Deep learning has been widely used within learning algorithms for robotics. One disadvantage of deep networks is that these networks are black-box representations. Therefore, the learned approximations ignore the existing knowledge of physics or robotics. Especially for learning dynamics models, these black-box models are not desirable as the underlying principles are well understood and the standard deep networks can learn dynamics that violate these principles. To learn dynamics models with deep networks that guarantee physically plausible dynamics, we introduce physics-inspired deep networks that combine first principles from physics with deep learning. We incorporate Lagrangian mechanics within the model learning such that all approximated models adhere to the laws of physics and conserve energy. Deep Lagrangian Networks (DeLaN) parametrize the system energy using two networks. The parameters are obtained by minimizing the squared residual of the Euler-Lagrange differential equation. Therefore, the resulting model does not require specific knowledge of the individual system, is interpretable, and can be used as a forward, inverse, and energy model. Previously these properties were only obtained when using system identification techniques that require knowledge of the kinematic structure. We apply DeLaN to learning dynamics models and apply these models to control simulated and physical rigid body systems. The results show that the proposed approach obtains dynamics models that can be applied to physical systems for real-time control. Compared to standard deep networks, the physics-inspired models learn better models and capture the underlying structure of the dynamics.

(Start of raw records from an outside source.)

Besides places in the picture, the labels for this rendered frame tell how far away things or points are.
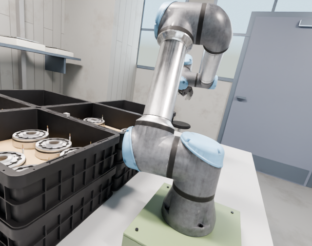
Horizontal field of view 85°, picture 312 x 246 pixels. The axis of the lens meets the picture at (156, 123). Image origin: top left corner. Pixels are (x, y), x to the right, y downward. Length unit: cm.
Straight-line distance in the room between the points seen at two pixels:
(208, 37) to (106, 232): 63
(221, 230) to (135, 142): 33
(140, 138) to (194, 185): 18
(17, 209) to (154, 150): 29
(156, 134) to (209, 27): 35
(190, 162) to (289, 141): 264
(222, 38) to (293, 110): 240
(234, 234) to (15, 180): 51
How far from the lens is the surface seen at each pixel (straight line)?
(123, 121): 89
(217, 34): 61
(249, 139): 294
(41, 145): 64
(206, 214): 50
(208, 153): 41
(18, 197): 41
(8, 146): 74
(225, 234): 56
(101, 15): 300
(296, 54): 295
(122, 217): 60
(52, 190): 44
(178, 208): 49
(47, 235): 50
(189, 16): 60
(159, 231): 50
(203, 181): 44
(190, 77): 94
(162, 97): 48
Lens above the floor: 112
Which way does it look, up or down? 15 degrees down
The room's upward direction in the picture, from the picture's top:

翻译：深度学习在机器人学习算法中得到了广泛应用。深度网络的一个缺点是这些网络是黑箱表示。因此，学习到的近似模型忽略了物理学或机器人学已有的知识。特别是对于学习动力学模型，这些黑箱模型并不理想，因为其底层原理已被充分理解，而标准深度网络可能学习到违反这些原理的动力学。为了利用深度网络学习保证物理上合理动力学特性的动力学模型，我们引入了受物理启发的深度网络，该网络将物理学的基本原理与深度学习相结合。我们在模型学习中融入了拉格朗日力学，使得所有近似模型都遵循物理定律并守恒能量。深度拉格朗日网络（DeLaN）利用两个网络对系统能量进行参数化。通过最小化欧拉-拉格朗日微分方程的平方残差来获得参数。因此，所得模型不需要特定系统的具体知识，具有可解释性，并且可以用作正向模型、逆向模型和能量模型。以往这些特性只能通过需要运动学结构知识的系统辨识技术获得。我们将DeLaN应用于学习动力学模型，并将这些模型用于控制仿真和物理刚体系统。结果表明，所提出的方法能够获得可应用于物理系统进行实时控制的动力学模型。与标准深度网络相比，受物理启发的模型学习到了更好的模型，并捕捉到了动力学的底层结构。